▶ WHAT YOU ARE ASKED TO DO
Output exactly, with nothing added, the entries from the first line through the line with "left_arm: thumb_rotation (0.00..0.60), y".

▶ THE INPUT
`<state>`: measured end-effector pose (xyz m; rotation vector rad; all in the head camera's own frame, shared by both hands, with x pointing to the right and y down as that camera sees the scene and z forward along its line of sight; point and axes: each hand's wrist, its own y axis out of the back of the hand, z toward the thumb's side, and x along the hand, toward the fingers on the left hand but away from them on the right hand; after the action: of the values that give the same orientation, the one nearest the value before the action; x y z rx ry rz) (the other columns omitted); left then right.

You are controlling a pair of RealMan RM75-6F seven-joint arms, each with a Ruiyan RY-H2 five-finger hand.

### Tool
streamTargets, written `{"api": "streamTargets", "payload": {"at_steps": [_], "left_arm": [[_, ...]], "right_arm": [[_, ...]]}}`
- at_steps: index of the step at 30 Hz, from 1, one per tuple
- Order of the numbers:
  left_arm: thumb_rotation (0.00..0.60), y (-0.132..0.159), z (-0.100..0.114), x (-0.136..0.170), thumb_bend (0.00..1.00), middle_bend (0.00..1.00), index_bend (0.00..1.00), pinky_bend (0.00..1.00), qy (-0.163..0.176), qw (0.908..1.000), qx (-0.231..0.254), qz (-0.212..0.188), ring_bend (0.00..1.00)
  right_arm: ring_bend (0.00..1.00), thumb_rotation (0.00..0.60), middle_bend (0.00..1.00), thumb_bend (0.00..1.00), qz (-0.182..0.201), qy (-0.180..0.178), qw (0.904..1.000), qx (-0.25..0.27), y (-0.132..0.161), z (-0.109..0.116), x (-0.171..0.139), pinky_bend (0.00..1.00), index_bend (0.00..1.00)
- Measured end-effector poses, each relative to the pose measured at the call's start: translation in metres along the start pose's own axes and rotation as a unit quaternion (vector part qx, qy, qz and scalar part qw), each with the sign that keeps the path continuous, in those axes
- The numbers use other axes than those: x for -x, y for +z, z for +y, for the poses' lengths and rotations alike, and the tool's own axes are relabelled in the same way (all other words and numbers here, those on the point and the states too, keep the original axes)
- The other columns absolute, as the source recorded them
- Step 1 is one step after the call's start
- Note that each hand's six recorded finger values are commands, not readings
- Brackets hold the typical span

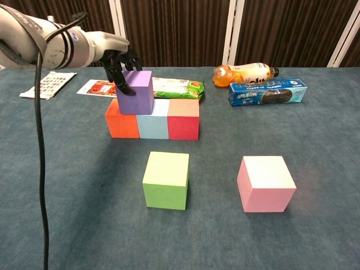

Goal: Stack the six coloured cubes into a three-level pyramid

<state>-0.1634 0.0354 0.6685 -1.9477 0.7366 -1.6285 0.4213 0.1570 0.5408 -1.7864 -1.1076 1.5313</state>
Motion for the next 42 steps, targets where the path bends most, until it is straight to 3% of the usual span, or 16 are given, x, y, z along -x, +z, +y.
{"api": "streamTargets", "payload": {"at_steps": [11,23,25,29,31,37,42], "left_arm": [[0.6,0.0,-0.003,-0.0013,0.31,0.36,0.25,0.33,-0.005,1.0,-0.003,0.0,0.32],[0.6,0.0016,-0.0034,0.0008,0.31,0.27,0.18,0.32,0.0,1.0,-0.009,-0.002,0.27],[0.6,0.0017,-0.0038,0.0018,0.31,0.23,0.14,0.32,-0.001,1.0,-0.009,-0.003,0.23],[0.6,0.0019,-0.0046,0.0028,0.31,0.04,0.05,0.3,-0.006,0.9999,-0.009,-0.005,0.07],[0.6,0.0012,-0.0048,0.0031,0.31,0.0,0.03,0.3,-0.005,0.9999,-0.013,-0.004,0.04],[0.6,0.0013,-0.0045,0.0051,0.31,0.08,0.03,0.3,-0.008,0.9999,-0.011,-0.002,0.1],[0.6,0.0005,-0.0012,0.0061,0.31,0.14,0.08,0.3,-0.003,0.9999,-0.013,-0.002,0.16]], "right_arm": [[0.06,0.6,0.18,0.26,-0.003,0.0,1.0,0.001,-0.0016,0.0007,-0.0001,0.17,0.0],[0.06,0.6,0.18,0.26,-0.003,-0.002,1.0,0.002,-0.0028,0.0028,-0.002,0.16,0.0],[0.06,0.6,0.18,0.26,-0.004,-0.002,1.0,0.003,-0.0034,0.003,-0.0023,0.16,0.0],[0.06,0.6,0.18,0.26,-0.004,-0.001,1.0,0.003,-0.0035,0.0032,-0.002,0.17,0.0],[0.06,0.6,0.19,0.26,-0.003,0.0,1.0,0.003,-0.0034,0.0033,-0.002,0.17,0.0],[0.06,0.6,0.18,0.26,-0.001,-0.001,1.0,0.006,-0.0027,0.0046,-0.0021,0.17,0.0],[0.06,0.6,0.18,0.26,-0.001,-0.002,1.0,0.008,-0.0032,0.0045,-0.0027,0.17,0.0]]}}
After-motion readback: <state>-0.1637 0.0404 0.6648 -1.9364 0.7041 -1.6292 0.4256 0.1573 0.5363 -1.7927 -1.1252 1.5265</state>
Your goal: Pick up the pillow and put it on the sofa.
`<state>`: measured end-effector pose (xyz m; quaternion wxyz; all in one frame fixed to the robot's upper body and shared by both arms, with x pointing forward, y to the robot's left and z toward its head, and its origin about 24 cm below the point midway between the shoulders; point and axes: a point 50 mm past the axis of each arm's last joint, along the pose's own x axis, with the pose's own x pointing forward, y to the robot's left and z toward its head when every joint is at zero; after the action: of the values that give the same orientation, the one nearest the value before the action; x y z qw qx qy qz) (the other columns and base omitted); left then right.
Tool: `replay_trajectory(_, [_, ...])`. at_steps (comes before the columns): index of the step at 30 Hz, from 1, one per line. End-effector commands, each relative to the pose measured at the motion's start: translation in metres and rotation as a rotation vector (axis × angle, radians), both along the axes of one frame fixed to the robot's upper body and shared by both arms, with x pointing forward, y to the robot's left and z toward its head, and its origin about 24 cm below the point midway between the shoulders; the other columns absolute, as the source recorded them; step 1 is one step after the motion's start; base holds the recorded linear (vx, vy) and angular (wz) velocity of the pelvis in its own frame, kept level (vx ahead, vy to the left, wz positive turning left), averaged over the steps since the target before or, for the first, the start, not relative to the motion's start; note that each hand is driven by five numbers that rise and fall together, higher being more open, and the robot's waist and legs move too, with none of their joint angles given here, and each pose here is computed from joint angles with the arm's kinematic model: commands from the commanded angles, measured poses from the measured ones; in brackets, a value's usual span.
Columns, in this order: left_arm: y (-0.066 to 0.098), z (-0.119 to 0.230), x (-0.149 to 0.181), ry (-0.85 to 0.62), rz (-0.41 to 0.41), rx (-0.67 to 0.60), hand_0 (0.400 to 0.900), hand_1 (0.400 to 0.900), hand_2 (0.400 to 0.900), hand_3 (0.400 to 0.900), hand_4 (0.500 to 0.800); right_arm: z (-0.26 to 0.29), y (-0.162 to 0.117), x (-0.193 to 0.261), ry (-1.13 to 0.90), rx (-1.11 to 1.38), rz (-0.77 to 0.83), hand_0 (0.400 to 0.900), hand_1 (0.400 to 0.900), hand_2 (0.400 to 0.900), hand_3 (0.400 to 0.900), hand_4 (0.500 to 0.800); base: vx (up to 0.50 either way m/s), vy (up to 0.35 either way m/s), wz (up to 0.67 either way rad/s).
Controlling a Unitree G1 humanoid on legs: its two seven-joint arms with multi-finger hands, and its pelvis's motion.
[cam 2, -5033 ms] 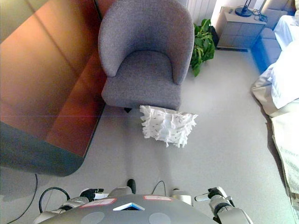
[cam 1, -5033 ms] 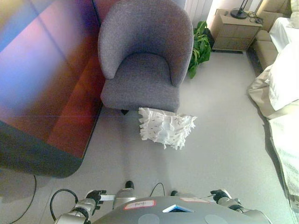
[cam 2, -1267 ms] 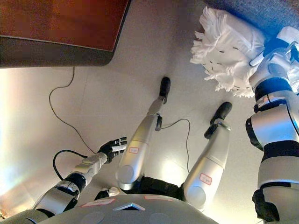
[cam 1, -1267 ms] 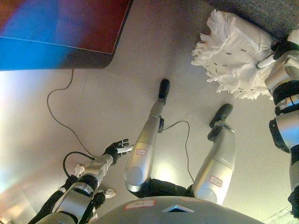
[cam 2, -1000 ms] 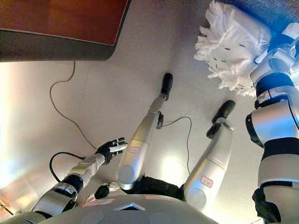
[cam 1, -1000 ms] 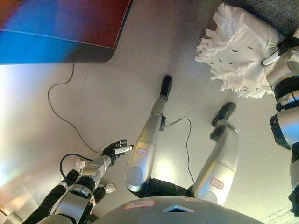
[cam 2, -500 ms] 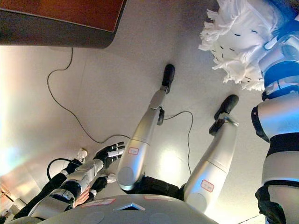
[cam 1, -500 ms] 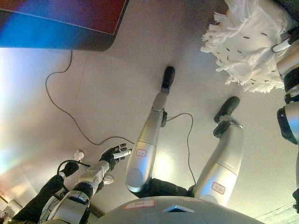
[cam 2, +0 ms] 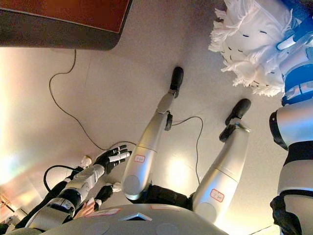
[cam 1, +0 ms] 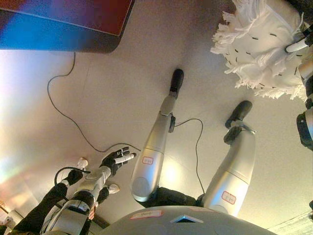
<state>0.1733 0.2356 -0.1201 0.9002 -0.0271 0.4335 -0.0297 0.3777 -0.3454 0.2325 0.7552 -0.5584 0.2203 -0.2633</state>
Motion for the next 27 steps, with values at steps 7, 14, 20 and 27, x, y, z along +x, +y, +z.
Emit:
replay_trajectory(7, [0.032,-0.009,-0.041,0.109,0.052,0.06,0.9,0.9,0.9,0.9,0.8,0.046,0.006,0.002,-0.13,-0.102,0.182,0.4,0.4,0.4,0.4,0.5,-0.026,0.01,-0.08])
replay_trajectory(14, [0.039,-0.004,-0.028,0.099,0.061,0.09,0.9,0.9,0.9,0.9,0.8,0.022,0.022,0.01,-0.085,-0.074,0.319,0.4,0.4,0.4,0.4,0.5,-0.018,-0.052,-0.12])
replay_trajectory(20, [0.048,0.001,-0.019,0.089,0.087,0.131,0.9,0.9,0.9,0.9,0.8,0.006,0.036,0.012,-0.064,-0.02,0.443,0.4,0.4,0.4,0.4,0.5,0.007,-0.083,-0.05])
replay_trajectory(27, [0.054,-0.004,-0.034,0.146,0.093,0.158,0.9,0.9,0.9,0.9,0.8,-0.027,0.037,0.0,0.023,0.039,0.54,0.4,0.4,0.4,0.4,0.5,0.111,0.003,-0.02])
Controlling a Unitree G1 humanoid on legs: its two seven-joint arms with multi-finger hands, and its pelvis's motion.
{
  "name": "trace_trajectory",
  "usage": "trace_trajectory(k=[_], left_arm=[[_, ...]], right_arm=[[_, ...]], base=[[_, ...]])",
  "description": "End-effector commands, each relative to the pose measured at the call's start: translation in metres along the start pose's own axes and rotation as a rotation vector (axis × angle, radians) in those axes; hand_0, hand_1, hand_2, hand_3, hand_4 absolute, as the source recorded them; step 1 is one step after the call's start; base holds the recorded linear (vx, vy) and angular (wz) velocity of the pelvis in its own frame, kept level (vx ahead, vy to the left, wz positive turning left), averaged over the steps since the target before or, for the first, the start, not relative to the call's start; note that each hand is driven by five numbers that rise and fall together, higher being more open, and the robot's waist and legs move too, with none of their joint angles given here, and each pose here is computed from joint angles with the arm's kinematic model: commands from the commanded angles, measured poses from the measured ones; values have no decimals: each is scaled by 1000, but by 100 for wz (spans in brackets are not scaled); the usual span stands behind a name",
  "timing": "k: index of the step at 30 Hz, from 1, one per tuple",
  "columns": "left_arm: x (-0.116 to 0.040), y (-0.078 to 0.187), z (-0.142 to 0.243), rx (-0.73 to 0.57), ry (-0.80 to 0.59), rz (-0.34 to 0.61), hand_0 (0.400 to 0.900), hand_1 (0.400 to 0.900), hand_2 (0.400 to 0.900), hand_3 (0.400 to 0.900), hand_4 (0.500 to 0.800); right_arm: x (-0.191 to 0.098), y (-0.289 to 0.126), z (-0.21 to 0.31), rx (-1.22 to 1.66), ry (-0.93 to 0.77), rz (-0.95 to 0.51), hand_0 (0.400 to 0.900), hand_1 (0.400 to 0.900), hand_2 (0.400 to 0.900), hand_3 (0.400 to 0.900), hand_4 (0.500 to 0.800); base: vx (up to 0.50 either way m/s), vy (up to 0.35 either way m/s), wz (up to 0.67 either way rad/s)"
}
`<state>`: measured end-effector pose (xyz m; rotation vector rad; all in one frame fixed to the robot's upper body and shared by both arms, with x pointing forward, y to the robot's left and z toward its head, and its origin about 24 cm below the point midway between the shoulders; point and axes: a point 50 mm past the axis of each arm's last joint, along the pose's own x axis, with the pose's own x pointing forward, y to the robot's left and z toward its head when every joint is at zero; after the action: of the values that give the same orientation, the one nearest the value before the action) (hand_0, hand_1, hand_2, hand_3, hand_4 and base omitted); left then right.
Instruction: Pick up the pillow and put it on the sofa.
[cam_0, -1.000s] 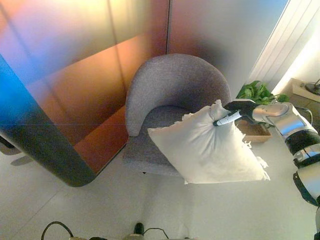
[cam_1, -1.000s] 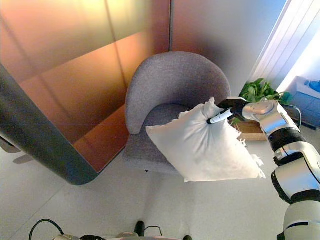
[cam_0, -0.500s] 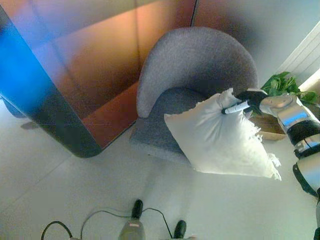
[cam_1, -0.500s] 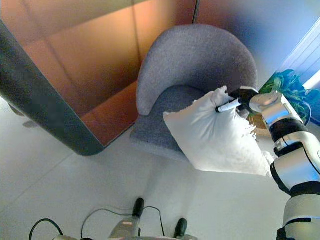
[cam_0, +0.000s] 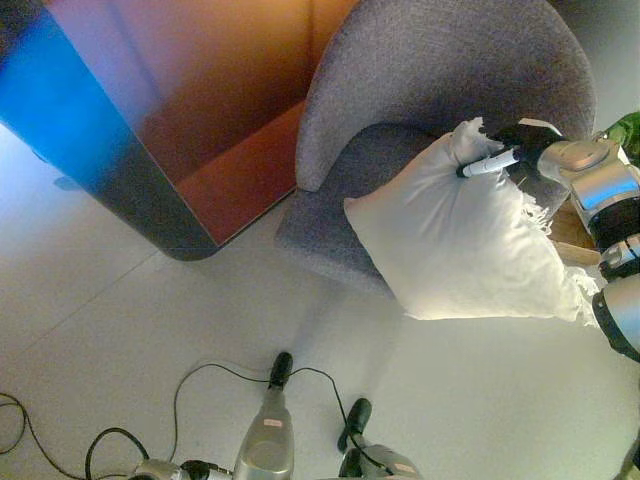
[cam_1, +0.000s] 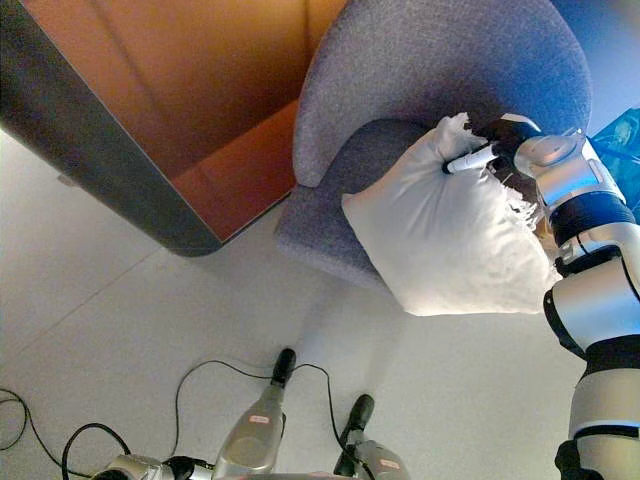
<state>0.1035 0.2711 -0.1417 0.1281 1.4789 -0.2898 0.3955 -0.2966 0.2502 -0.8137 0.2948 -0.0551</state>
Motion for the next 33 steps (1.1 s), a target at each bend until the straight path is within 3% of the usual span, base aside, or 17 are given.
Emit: trace_trajectory(k=[1,2,3,15,33], left_arm=[[-6,10,-21,8,78,-16,900,900,900,900,800],[-6,10,-21,8,76,-18,900,900,900,900,800],[-6,11,-22,8,73,-22,900,900,900,900,800],[-9,15,-30,33,68,-48,900,900,900,900,800],[-11,17,-32,16,40,-57,900,900,900,900,800]], right_arm=[[-48,-91,62,-44,-199,-374,400,400,400,400,500],[-49,-94,60,-47,-184,-411,604,604,604,604,622],[-50,-97,57,-46,-167,-438,900,900,900,900,800],[-54,-109,38,-56,-64,-467,900,900,900,900,800],[-51,-104,25,-16,-122,-417,900,900,900,900,800]], base=[[-5,19,6],[-6,23,5],[-5,20,3],[0,0,-3],[-14,-5,-7]])
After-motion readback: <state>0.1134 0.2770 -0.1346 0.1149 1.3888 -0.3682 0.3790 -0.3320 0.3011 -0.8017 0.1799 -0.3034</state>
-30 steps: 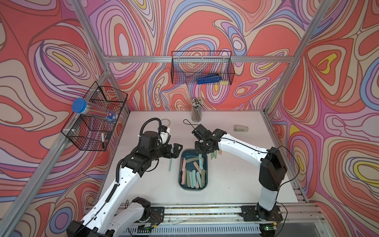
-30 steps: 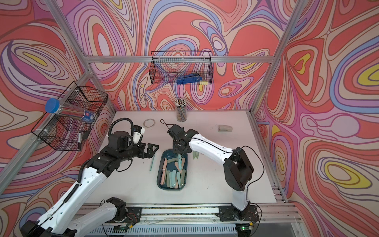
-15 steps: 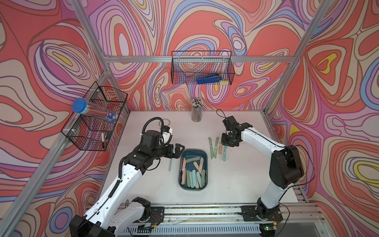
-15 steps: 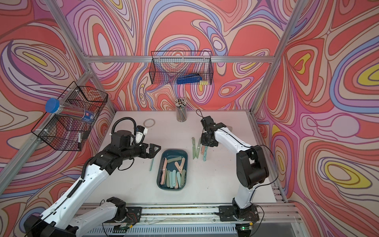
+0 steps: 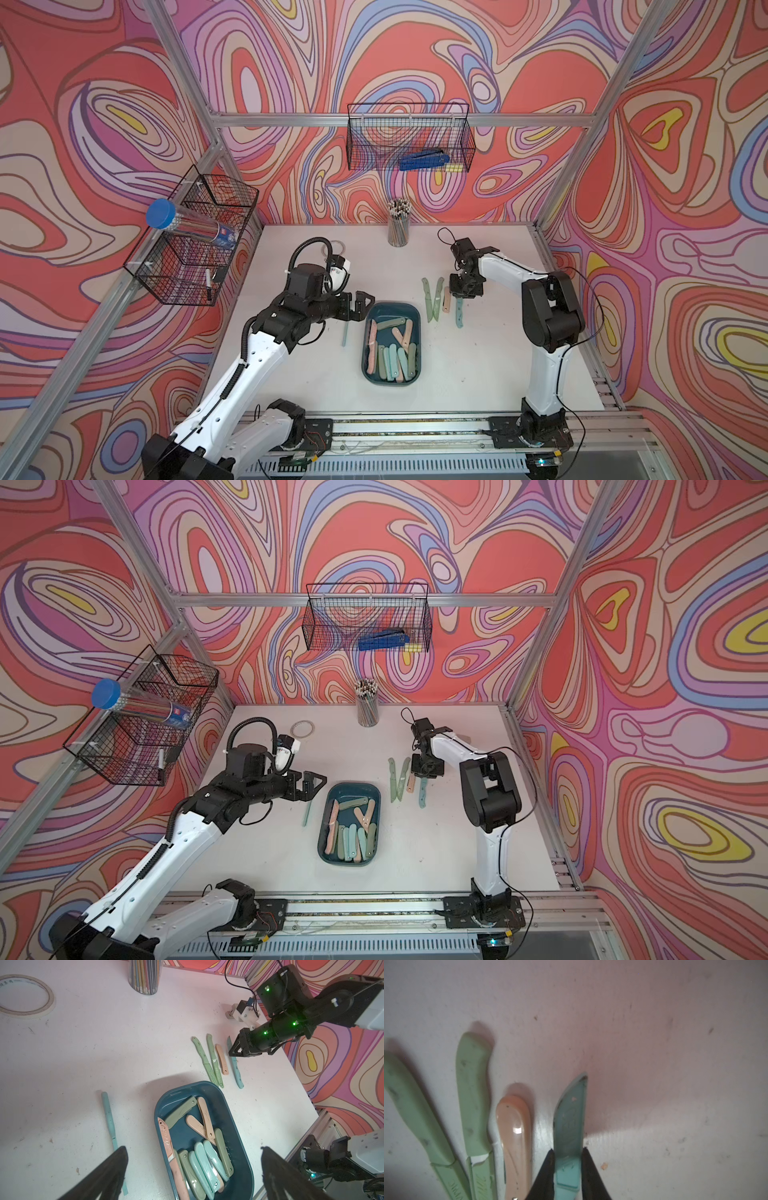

▶ SOLUTION TO THIS TASK
`<state>`: measured end-effector pose (xyz m; rotation vector rad; all in the head camera's own frame, shared by both hands, with x pointing to the right and y down as that camera sees the scene and z forward along its line of sight; point and axes: each hand's wrist, its own y axis out of the back of the hand, z toward the thumb's side, and x along the hand, toward the fingers on the left hand but away from them on the right hand; after the action: of the values that give the same orientation, the one nearest the value before the action; x y z rx ry rz) (the other columns omitted); left then right.

You are controlling a pair of RealMan RM75-6F seven-joint arms, each with a Ruiyan RY-H2 five-finger hand.

### Tool
streamTargets, written `{"api": "streamTargets", "payload": {"at_steps": [_], "left_arm": [[_, ...]], "right_arm": [[_, ...]]}}`
- at_steps: index of the step at 30 Hz, from 1, one per tuple
- Order of the numbers:
  left_arm: thumb_rotation (0.00..0.60), y (-0.132..0.159), z (-0.100..0.114), x (-0.136..0.170), thumb_bend (0.00..1.00), middle_bend (0.00..1.00), index_bend (0.00..1.00), pinky_bend (0.00..1.00), qy (-0.163..0.176), qw (0.908..1.000), qx (-0.231..0.254), qz (-0.212..0.188), ring_bend (0.00..1.00)

The exercise is done now.